Most people are familiar with the “customers who bought this item also bought...” concept popularized by Web giants such as amazon.com. Association analysis, a data mining algorithm available in the Data Mining Workbench, helps you identify these related product sets. Find out how to set up association analysis in three steps.
Key Concept
The purpose of association analysis is to identify patterns and formulate rules that are applicable to a set of data. For example, association analysis could help a supermarket identify that when customers buy hamburger patties they are likely to buy hamburger buns 75% of the time. You can use the rules that association analysis produces to optimize marketing campaigns, product placement, and cross-selling opportunities.
Data mining has gained in popularity recently, with many companies using some form of data mining algorithms to extract value out of terabytes of data stored in their SAP ERP systems. For example, you can use data mining algorithms to identify the source of a specific hardware problem in a laptop by analyzing millions of support tickets and searching for commonalities.
Association analysis is a data mining algorithm that enables you to identify sets of products that share strong sales relationships. However, many people are unsure about how to carry out association analysis. The following step-by-step guide shows you how you can use the Data Mining Workbench and Analysis Process Designer (APD) to perform association analysis. Specifically, I will take a look at a store that sells three products: a DVD movie, a Blu-ray movie, and a movie poster. By using association analysis, I can analyze how these three products relate to each other and which of them are potentially good candidates for cross-selling opportunities.
Preparation: Understand the Goals and Cleanse the Data
It is important to mention that taking the time to clearly outline the ultimate goal is crucial to any data mining exercise. Enterprises have accumulated enormous amounts of data over the years and without identifying the purpose or hypothesis ahead of time, it is easy to waste a lot of time and energy only to find yourself nowhere closer to finding the answer. Try to formulate the goal of the data mining exercise in a single concise sentence. For example, I could state that my goal is “to identify pairs of products that resemble strong and positive sales correlation, based on historical sales within the last year, to propose meaningful cross-selling items on our customer-facing Web site.”
After you determine the goal, you then need to spend time defining the exact data set that should be used for your analysis. In fact, this is typically where most of the effort lies when it comes to data mining. Having a good understanding of the related SAP business processes helps, so it can be beneficial to engage an SAP ERP business analyst at this point. The process of defining the relevant data set includes such points as the appropriate selection criteria, time horizon, as well as outlier correction.
Note
Over the years a number of standard data mining methodologies have appeared that help the analyst through the process of performing data mining in an organized and most efficient manner.
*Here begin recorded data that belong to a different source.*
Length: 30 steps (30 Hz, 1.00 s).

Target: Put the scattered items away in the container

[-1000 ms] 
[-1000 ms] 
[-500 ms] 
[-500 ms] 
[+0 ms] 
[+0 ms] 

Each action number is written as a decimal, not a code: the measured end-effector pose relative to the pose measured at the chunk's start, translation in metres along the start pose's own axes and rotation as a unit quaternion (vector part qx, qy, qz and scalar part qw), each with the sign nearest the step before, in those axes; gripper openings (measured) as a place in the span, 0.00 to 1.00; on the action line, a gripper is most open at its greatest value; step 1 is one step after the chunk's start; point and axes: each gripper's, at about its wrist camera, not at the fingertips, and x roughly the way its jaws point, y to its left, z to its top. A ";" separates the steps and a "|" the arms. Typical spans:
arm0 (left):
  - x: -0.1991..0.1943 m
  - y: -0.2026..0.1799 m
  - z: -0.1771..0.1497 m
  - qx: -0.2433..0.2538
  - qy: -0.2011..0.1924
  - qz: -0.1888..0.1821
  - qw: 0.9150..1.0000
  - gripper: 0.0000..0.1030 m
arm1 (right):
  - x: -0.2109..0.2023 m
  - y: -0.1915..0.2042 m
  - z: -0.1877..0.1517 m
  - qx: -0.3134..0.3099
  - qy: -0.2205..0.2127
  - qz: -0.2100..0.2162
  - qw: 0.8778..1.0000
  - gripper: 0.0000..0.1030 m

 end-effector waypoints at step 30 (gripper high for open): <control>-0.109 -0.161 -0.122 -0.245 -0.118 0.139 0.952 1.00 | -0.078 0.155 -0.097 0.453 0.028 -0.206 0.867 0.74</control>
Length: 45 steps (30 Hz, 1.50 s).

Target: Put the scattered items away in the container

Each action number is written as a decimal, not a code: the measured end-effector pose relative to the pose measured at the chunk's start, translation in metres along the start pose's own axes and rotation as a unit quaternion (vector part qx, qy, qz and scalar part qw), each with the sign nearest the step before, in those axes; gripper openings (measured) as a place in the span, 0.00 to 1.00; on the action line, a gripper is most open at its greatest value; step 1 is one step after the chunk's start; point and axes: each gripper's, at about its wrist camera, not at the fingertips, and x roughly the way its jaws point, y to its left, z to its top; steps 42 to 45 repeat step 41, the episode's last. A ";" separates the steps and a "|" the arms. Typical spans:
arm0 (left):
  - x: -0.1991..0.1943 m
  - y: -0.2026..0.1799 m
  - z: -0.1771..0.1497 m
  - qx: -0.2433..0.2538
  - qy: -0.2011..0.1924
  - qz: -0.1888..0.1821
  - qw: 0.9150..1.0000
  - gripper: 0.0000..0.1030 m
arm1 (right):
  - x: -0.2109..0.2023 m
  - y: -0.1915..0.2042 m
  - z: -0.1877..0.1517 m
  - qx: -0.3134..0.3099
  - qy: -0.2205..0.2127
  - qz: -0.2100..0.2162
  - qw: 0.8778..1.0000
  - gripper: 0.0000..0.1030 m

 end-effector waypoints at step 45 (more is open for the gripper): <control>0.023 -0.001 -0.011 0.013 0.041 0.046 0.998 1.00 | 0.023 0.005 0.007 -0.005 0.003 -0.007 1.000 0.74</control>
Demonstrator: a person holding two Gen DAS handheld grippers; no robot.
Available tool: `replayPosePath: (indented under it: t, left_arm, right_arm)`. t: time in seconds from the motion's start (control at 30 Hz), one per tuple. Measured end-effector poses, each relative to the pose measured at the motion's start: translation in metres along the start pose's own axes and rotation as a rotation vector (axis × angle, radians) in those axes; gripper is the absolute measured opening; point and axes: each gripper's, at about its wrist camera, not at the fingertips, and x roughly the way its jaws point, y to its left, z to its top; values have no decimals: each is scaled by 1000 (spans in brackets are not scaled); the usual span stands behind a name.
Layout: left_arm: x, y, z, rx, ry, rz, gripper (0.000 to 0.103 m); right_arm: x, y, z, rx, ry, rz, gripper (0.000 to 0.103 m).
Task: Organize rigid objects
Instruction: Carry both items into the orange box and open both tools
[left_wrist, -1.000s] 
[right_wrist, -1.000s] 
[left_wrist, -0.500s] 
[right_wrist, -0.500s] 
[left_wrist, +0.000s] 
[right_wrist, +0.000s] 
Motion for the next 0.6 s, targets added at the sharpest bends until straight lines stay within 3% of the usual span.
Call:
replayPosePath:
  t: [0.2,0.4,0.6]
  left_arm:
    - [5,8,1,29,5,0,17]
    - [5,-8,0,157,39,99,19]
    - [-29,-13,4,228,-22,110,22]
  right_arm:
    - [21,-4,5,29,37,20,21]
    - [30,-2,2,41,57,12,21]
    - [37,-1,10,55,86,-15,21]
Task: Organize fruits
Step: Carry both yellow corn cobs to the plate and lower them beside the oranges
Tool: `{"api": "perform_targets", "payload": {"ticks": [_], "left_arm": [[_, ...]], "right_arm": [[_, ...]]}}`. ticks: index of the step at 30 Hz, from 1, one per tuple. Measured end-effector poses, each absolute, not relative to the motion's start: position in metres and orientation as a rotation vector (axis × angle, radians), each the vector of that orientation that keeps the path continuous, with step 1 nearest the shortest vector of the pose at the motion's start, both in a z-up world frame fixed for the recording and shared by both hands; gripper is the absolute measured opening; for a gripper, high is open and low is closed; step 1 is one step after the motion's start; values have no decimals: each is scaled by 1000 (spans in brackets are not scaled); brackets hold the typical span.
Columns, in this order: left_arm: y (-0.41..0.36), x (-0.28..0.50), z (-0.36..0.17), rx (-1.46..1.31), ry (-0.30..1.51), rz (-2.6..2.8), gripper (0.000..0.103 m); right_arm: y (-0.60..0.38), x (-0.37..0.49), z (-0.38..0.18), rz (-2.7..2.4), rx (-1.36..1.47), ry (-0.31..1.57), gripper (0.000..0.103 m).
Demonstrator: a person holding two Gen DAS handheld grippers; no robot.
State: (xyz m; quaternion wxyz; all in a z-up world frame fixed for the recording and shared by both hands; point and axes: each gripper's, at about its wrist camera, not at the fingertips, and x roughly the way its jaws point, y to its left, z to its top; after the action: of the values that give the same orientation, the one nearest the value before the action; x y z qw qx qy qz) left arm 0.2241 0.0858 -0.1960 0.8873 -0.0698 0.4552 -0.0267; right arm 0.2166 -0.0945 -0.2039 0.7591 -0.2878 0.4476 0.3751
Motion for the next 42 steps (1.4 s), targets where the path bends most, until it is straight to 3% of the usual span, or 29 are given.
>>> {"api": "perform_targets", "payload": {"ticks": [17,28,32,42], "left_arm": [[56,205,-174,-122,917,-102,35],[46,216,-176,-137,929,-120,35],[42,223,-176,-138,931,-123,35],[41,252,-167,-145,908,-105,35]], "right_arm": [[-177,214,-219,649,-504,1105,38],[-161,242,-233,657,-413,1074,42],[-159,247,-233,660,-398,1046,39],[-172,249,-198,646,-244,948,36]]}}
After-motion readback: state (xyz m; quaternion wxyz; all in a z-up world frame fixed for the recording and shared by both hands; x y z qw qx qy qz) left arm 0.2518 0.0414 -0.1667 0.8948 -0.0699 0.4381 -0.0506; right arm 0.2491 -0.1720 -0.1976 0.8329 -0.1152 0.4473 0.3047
One of the most popular data mining methodologies today is called the Cross Industry Standard Process for Data Mining (CRISP-DM). You can find more information about this methodology at
www.crisp-dm.org.
Step 1. Create the Association Analysis Model
This model contains the rules used during association analysis. Use transaction RSDMWBor follow SAP Easy Access menu path Data Mining > Data Mining Workbench to create a new model. When you are in the Data Mining Workbench, open the Association Analysis node, right-click the Association Analysis algorithm, and choose Create Model (Figure 1).

Figure 1
Create the association analysis model
Provide the technical name and description for your new model. Leave the remaining settings as is and click the green check icon (Figure 2).

Figure 2
Provide the model name and description
In my example, I am going to analyze billing document line items that I have loaded into an SAP NetWeaver BI InfoProvider from SAP ERP to identify product association rules. I assume that I can uniquely identify each record in the InfoProvider by billing document and line item number, similar to table VBRP (billing document line items) in SAP ERP. Figure 3 shows the fields that I need to add to my association model to analyze billing document items effectively. Click the add icon to add each field.

Figure 3
Specify the association model fields
I created the first field, 0MATERIAL, with Content Type set to Item. This field identifies the object that represents actual products that are part of association analysis rules. The second field titled 0BILL_NUM has the Content Type Transaction. This field helps the model identify the key for each unique sale. In my example, I consider each individual billing document to be a separate unique sale. That way any materials that exist on a single billing document are considered as sold together. However, it can also be beneficial to perform association analysis at a sold-to or plant level, as opposed to billing document level, to identify common patterns across customers and stores.
Click the Parameters tab to continue configuring the new association model. Keep the default parameters shown in Figure 4. Typically, Minimum Support is set at 1% to 2% and the Minimum Confidence is usually between 40% and 60%. Although I will come back to the detailed explanation of how these measures are configured later, you can always refer to the “Important Terms” sidebar for definitions of the three most important measures in association analysis: support, confidence, and lift. Click the activate icon to save and activate the new association model.
Note
It is important to mention that the model controls the minimum values that my model supports. I can move these values up when I review the results of my model later in the article, but I can never move below the minimum values specified.

Figure 4
Specify model parameters
Important Terms
Support: A measure that describes the frequency with which one or more products are sold across the entire data set. For example, if there are 100 sales orders and 20 of these orders contain product A, then product A has 20% support. If 10 out of 100 sales orders contain both product A and B, then support of products A and B together is 10%.
Confidence: A percentage of transactions containing product A that also contain product B. For example, if product A exists on 20 transactions and 10 of those transactions also have product B, that confidence of product A to product B is 50%.
Lift: A measure that describes the effect that sales of product A are having on product B. Specifically, lift is calculated using the following formula:
(Support of product A and B)/(Support of product A * Support of product B).
This measure compares the actual support of the two products being sold together with predicted support, which is calculated by multiplying the individual support of product A by the individual support of product B. Statistics indicate that if product A is sold 50% of the time and product B is sold 10% of the time, then both product A and B will be sold together 5% just by virtue of chance, assuming the two products are completely unrelated.
When you compare this value of predicted support of two products with actual support of two products, they can be either the same (lift equals 1), meaning products are unrelated, or actual support is higher than predicted support (lift greater than 1), meaning that product A increases the likelihood (or “lifts”) the sales of product B, or actual support is lower than predicted support (lift is less than 1), meaning that product A actually lowers the likelihood of product B being sold. The higher the value of lift, the stronger the impact of product A on product B and vice versa. For example, if products A and B together appear on 10% of all transactions, product A by itself appears on 50% of all transactions, and product B by itself appears on 10% of all transactions, then the lift between the two products is 2 (0.1 divided by multiplication of 0.5 and 0.1).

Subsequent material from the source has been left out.